PROBLEM DESCRIPTION - Beneath this instruction is a listing. Transcribe from it only the stretch from the line with "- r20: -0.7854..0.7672" through the line with "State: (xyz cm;", both end lines included, exactly as written.

-- DATA PROVIDED follows --

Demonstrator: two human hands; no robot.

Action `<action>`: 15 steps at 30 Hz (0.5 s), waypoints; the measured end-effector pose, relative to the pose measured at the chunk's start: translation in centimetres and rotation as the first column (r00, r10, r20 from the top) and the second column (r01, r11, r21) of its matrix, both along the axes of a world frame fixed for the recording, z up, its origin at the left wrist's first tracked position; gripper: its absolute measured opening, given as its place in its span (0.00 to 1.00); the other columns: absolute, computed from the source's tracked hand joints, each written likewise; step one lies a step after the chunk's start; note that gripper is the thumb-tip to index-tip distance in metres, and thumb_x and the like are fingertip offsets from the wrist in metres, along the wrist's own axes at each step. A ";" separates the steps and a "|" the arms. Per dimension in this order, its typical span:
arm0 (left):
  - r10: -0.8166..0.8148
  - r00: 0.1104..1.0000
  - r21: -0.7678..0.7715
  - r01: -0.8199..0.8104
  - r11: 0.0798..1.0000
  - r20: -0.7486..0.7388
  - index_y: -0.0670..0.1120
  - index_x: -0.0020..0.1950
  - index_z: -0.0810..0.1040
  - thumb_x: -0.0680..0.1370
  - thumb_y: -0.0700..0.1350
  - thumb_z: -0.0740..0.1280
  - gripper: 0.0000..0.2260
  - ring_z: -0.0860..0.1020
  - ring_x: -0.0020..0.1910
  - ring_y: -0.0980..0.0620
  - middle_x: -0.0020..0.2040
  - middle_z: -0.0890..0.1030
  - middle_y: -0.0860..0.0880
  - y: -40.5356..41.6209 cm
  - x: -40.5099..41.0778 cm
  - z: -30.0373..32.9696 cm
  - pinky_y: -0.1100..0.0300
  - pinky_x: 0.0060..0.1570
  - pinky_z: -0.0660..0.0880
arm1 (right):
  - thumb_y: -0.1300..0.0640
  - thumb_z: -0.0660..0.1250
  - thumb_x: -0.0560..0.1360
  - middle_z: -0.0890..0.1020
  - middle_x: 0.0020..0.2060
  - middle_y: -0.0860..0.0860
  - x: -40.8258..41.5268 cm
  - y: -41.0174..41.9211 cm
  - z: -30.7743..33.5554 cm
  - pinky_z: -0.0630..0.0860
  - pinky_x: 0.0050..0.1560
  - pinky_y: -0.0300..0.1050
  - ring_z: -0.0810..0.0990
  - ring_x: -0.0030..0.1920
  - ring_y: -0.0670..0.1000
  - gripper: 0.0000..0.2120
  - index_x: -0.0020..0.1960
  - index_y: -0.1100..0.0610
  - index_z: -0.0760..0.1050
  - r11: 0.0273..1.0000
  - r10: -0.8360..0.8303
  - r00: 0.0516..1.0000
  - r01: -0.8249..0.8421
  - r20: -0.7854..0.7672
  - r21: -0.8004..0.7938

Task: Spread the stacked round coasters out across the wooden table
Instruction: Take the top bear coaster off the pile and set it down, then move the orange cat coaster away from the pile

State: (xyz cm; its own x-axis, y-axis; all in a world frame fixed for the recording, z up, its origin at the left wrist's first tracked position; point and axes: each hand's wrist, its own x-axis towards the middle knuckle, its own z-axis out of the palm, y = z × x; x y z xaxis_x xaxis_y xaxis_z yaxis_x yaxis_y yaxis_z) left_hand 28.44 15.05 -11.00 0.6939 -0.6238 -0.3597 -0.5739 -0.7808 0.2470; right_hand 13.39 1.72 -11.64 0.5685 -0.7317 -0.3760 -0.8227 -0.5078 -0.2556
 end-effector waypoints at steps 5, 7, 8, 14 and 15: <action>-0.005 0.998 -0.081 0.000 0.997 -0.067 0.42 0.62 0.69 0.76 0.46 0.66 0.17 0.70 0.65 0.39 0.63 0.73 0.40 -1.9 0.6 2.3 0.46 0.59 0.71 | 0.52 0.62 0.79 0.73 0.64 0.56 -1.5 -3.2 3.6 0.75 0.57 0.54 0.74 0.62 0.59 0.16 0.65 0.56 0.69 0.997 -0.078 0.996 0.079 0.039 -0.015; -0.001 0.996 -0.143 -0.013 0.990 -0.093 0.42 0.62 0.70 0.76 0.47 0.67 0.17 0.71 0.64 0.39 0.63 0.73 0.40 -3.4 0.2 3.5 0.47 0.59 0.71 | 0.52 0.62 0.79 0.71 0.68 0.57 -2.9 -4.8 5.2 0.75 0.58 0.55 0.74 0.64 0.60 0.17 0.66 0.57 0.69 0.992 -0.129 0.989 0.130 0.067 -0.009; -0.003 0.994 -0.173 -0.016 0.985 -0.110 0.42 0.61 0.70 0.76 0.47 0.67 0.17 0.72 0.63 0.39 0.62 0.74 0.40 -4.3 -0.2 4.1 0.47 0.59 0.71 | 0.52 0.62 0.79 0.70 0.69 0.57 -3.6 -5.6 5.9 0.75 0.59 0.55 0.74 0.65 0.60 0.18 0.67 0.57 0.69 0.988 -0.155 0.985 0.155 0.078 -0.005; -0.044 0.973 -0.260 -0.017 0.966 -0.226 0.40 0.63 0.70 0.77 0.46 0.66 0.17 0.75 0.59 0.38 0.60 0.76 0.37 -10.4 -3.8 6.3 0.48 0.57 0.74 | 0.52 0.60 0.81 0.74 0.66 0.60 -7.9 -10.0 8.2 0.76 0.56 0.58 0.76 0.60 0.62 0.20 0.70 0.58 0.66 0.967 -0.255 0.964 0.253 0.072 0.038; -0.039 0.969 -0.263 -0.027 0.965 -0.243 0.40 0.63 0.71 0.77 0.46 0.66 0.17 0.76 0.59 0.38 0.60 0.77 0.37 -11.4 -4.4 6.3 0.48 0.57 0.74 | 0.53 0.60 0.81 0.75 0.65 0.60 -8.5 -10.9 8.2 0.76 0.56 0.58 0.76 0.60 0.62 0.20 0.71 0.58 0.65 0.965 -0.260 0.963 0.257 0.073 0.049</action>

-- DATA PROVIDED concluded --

ANSWER BOX -
  - r20: -0.7854..0.7672
  - r21: -0.8004..0.7938

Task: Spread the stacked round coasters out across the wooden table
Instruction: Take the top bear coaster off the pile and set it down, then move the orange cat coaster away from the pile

State: (xyz cm; its own x-axis, y-axis; all in a world frame fixed for the recording, z up, its origin at the left wrist's first tracked position; point and axes: each hand's wrist, its own x-axis towards the middle knuckle, its own z-axis out of the palm, y = z × x; x y z xaxis_x xaxis_y xaxis_z yaxis_x yaxis_y yaxis_z) left_hand 28.44 15.05 -11.00 0.6939 -0.6238 -0.3597 -0.5739 -0.7808 0.2470; right_hand 13.39 1.72 -11.64 0.5685 -0.7317 -0.3760 -0.8227 -0.5078 -0.2556

No additional response is required.